Fellow Bureau writer Caitlin Boersma is one of the alternative music directors at Tacoma’s 90.1 FM The Sound. She keeps detailed, collaborative spreadsheets on Google Docs that track the CDs she and the other music directors have received and reviewed.
Google Docs is well-designed. The word processor has all of the basic features you’d expect in Word and allows you to save in a number of formats. I’ve only spent considerable time with the online word processor, but Google also offers knockoffs of Microsoft Excel and PowerPoint as well. Admittedly, the online word processor is still a far cry from the power of regular software, but for me, the greater lesson is how effective internet-based services can be when it comes to organizing my life. Considering this generation’s affinity for anything web-based, it may be the way we all organize our lives in the future.
Google instills a lot of goodwill in people. Their corporate image is playful (Google’s motto is “don’t be evil”), but most importantly, Google offers a handful of excellent free services. When Gmail made its debut on April 1, 2004, users thought the unprecedented one gigabyte of storage was an April Fool’s joke. It made a mockery of Hotmail, which at the time allotted an unimpressive two megabytes–more than 500 times less.
It’s also hard to deny how well Google has integrated all of their services. From your Gmail account, you can share your documents, calendars, RSS feeds, and photos. Oh yeah, and it’s also a pretty good search engine.
Still, Google isn’t the only player in the future of internet organization.
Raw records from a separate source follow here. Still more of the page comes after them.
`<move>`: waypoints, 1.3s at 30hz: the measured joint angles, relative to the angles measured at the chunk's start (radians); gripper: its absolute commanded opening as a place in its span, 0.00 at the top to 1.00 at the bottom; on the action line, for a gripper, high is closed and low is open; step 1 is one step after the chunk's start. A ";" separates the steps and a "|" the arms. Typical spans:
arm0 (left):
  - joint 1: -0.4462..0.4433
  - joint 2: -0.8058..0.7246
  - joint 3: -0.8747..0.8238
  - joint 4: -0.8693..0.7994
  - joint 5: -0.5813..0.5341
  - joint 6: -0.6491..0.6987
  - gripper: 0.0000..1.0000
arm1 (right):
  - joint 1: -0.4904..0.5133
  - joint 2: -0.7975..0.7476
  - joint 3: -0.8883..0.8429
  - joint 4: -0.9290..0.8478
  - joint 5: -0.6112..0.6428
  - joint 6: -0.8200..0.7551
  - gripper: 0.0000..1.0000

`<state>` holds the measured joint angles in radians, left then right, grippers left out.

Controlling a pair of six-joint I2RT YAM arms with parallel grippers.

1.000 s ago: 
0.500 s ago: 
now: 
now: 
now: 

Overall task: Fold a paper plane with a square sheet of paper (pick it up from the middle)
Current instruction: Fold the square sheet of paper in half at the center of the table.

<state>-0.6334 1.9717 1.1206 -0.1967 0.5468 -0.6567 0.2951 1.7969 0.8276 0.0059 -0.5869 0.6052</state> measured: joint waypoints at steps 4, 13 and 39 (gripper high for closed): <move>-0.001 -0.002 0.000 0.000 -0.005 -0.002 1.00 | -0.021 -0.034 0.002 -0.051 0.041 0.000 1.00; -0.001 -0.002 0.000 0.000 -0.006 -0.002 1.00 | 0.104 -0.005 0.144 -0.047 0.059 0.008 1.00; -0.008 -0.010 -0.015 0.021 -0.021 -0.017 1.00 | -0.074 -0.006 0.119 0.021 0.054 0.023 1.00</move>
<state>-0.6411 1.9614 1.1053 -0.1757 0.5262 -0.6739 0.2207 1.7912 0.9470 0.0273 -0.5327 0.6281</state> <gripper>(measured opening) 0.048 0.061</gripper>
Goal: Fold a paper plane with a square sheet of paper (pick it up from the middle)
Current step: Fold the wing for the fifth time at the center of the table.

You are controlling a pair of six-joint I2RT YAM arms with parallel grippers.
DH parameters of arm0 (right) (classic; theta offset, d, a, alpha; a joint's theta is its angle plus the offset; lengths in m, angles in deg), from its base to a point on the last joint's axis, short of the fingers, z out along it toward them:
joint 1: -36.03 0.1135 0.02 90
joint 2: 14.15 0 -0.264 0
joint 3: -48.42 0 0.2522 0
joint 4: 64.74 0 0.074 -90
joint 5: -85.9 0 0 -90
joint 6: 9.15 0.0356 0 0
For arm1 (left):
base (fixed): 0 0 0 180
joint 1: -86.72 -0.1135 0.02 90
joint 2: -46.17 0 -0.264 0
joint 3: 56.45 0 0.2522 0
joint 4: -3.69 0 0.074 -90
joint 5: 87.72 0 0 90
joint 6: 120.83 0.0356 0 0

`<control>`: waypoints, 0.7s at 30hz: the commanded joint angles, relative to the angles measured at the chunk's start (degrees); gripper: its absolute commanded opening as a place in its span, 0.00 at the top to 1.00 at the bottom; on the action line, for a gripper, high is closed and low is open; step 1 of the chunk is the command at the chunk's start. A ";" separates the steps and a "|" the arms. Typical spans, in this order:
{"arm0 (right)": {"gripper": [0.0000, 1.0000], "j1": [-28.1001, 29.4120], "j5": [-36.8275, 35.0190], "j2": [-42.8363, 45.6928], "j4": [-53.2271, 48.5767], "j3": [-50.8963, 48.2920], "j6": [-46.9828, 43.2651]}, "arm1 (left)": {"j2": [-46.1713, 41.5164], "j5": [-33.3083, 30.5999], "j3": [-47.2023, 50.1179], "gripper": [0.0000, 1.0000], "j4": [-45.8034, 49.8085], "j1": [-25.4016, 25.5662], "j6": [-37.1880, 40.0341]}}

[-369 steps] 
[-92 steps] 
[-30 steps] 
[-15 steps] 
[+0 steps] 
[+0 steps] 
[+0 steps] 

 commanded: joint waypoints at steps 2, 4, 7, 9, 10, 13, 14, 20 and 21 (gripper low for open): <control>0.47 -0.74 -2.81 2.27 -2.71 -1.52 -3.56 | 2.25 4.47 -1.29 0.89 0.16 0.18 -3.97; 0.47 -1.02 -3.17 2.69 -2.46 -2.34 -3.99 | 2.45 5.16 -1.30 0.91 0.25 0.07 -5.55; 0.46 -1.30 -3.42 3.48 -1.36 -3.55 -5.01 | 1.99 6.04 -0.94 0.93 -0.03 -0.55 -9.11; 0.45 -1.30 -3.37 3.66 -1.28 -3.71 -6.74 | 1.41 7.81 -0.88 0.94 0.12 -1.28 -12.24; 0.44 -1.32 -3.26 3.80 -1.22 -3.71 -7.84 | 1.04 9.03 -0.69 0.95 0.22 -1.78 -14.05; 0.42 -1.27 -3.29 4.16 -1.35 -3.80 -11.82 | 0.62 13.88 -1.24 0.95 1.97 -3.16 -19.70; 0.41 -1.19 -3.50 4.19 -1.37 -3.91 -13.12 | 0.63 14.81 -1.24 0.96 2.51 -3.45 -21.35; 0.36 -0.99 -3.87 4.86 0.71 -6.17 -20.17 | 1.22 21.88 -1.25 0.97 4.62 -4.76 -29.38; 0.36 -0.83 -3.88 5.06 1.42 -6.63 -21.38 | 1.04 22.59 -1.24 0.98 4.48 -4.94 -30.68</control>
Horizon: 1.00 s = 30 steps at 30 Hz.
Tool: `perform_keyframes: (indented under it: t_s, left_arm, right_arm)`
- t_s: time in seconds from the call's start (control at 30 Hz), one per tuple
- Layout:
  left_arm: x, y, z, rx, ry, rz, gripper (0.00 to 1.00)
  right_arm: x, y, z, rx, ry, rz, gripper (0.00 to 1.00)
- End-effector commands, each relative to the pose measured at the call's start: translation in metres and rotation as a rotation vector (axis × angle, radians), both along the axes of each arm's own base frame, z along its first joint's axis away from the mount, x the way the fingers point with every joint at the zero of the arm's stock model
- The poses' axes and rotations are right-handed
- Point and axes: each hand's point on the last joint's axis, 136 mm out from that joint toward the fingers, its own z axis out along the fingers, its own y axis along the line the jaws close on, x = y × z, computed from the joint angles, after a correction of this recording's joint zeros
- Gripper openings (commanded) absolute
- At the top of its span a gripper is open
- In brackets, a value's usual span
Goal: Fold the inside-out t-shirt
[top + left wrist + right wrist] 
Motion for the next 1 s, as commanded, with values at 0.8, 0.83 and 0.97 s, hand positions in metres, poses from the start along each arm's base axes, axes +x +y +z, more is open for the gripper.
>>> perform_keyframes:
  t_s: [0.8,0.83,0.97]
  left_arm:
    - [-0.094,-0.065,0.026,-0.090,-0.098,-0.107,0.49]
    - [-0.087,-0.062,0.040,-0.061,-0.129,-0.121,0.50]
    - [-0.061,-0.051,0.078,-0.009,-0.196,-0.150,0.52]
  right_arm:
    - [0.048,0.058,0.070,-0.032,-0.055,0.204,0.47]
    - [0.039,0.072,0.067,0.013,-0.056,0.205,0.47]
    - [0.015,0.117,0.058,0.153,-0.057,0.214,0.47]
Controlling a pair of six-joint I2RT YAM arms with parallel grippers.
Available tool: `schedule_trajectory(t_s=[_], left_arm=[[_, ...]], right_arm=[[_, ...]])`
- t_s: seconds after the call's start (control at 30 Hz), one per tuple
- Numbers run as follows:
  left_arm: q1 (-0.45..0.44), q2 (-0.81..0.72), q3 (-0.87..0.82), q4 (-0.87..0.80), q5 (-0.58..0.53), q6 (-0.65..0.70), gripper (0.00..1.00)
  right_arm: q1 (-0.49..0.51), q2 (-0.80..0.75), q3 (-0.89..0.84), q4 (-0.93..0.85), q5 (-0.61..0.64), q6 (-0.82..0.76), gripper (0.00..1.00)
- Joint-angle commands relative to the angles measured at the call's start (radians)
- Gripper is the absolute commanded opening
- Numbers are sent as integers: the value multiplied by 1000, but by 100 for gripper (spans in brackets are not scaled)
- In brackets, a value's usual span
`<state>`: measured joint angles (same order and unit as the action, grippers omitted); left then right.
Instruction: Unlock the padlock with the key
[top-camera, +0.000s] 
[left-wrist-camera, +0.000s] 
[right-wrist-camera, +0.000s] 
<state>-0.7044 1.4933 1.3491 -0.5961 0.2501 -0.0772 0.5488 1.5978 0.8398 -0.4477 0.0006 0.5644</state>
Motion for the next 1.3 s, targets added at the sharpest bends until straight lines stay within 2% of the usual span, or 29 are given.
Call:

When Nick and I first launched The Bygone Bureau last summer, we managed everything through email. It was a messy system, so we tested out 37signals’s online project management tool Basecamp, which, since then, has been indispensable to running the site. Our plan costs $12 per month–obviously pricier than Google’s free services–but it’s never a bill we mind paying. We’ve been able to tailor Basecamp to our needs thanks to its simple, versatile design. Even our less technologically talented writers (see: Jeff Merrion) adore how easy it is to upload drafts and edits. Basecamp will even send a reminder for an article due date, which comes in particularly handy for our less deadline-conscious writers (see: Jeff Merrion).
I suppose the Bureau could operate solely through the sharing features of Google Documents, but it wouldn’t be nearly as efficient. Google Docs capabilities are too broad and lack the organizational structure of Basecamp, thanks to its sharp emphasis on making collaboration as intuitive as possible. As our schedules and work become online versions that can be accessed from anywhere in the world, we can look forward to the development of more services like Basecamp to create a future that is efficient and social.